**Task directions:** In the entries below, find each line with the word "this" and return it.

**Given data:**
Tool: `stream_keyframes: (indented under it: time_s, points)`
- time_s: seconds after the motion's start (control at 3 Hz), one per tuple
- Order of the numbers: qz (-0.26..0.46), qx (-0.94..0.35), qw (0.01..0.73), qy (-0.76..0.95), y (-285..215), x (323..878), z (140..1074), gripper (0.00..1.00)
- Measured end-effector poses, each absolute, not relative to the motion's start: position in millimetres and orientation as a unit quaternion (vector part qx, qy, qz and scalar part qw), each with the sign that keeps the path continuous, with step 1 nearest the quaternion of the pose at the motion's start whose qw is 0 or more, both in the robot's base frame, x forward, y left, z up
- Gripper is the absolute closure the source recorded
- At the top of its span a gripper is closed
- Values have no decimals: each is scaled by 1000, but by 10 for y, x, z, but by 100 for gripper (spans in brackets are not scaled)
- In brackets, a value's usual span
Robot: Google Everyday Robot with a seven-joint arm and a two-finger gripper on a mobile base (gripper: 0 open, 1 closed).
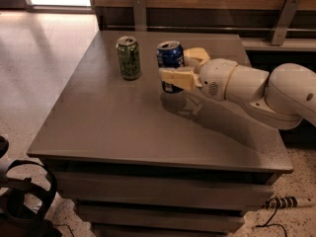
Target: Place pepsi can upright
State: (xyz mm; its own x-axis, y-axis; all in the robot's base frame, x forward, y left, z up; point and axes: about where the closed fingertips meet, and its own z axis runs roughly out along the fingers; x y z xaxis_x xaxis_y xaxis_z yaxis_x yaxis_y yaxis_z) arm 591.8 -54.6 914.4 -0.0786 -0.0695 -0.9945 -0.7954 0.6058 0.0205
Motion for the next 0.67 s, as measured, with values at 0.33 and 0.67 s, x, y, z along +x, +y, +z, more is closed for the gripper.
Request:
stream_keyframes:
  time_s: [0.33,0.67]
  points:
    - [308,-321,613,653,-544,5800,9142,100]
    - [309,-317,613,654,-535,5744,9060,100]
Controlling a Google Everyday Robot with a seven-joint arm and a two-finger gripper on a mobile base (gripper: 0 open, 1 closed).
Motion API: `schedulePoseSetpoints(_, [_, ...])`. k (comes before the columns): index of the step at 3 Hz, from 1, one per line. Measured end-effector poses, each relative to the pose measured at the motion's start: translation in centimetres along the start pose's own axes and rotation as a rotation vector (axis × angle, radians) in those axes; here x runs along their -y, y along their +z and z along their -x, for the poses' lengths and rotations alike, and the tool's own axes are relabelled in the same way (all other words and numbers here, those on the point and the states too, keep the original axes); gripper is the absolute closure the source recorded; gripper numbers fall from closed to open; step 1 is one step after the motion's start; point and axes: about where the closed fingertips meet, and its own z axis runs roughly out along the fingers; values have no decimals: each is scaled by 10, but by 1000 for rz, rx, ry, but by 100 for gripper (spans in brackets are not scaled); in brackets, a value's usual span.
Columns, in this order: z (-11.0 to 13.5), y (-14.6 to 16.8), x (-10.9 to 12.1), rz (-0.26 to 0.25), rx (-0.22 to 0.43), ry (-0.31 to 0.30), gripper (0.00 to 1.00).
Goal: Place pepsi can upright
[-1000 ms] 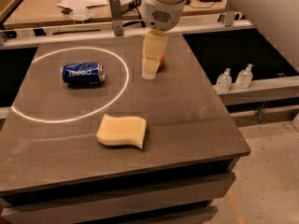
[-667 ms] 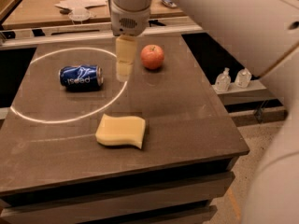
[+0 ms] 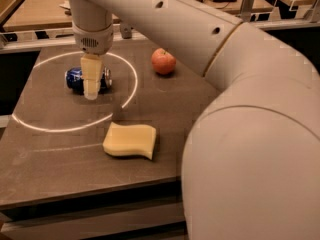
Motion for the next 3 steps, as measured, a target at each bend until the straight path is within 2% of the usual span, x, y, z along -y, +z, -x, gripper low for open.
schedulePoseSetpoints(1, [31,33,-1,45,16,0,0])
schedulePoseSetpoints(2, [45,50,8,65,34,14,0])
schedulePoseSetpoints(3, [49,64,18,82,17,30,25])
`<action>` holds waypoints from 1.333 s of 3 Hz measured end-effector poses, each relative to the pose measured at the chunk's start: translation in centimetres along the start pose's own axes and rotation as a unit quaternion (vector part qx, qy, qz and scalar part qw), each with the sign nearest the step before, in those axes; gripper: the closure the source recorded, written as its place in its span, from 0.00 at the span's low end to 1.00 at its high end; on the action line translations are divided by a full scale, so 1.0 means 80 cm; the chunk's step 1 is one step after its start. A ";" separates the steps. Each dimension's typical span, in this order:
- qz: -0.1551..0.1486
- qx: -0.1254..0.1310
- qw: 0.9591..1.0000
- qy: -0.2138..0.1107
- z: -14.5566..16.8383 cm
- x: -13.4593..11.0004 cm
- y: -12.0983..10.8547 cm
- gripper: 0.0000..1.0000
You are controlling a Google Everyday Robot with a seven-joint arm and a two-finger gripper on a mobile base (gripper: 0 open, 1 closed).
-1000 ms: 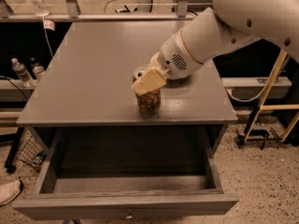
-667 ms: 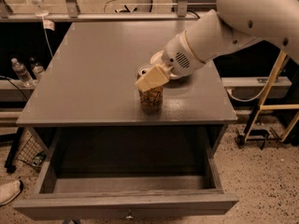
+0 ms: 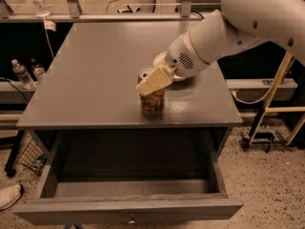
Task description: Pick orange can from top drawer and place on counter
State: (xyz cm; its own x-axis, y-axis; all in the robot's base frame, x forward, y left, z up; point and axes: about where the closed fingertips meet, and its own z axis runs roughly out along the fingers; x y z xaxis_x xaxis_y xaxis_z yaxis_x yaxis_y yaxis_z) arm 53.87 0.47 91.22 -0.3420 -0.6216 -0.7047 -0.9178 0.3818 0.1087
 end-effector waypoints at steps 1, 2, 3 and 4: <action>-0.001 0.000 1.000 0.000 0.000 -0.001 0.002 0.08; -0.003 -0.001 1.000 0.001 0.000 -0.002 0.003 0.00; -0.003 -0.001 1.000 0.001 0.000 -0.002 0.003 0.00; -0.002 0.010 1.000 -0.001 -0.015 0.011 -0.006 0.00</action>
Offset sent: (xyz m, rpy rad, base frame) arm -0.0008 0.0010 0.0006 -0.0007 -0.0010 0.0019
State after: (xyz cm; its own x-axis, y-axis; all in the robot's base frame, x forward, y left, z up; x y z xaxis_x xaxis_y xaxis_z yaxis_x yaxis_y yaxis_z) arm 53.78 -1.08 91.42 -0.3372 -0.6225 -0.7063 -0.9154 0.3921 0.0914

**Answer for the task:**
Columns, in this order: z (-11.0 to 13.5), y (-14.6 to 16.8), x (-10.9 to 12.1), rz (-0.26 to 0.25), rx (-0.22 to 0.43), ry (-0.31 to 0.30), gripper (0.00 to 1.00).
`<action>` holds waypoints from 1.333 s of 3 Hz measured end-effector poses, each relative to the pose measured at the chunk's start: translation in centimetres along the start pose's own axes and rotation as a unit quaternion (vector part qx, qy, qz and scalar part qw), each with the sign nearest the step before, in those axes; gripper: the closure the source recorded, written as its place in its span, from 0.00 at the span's low end to 1.00 at its high end; on the action line translations are divided by a full scale, so 1.0 means 80 cm; the chunk's step 1 is one step after its start. A ";" separates the steps. Each dimension's typical span, in this order:

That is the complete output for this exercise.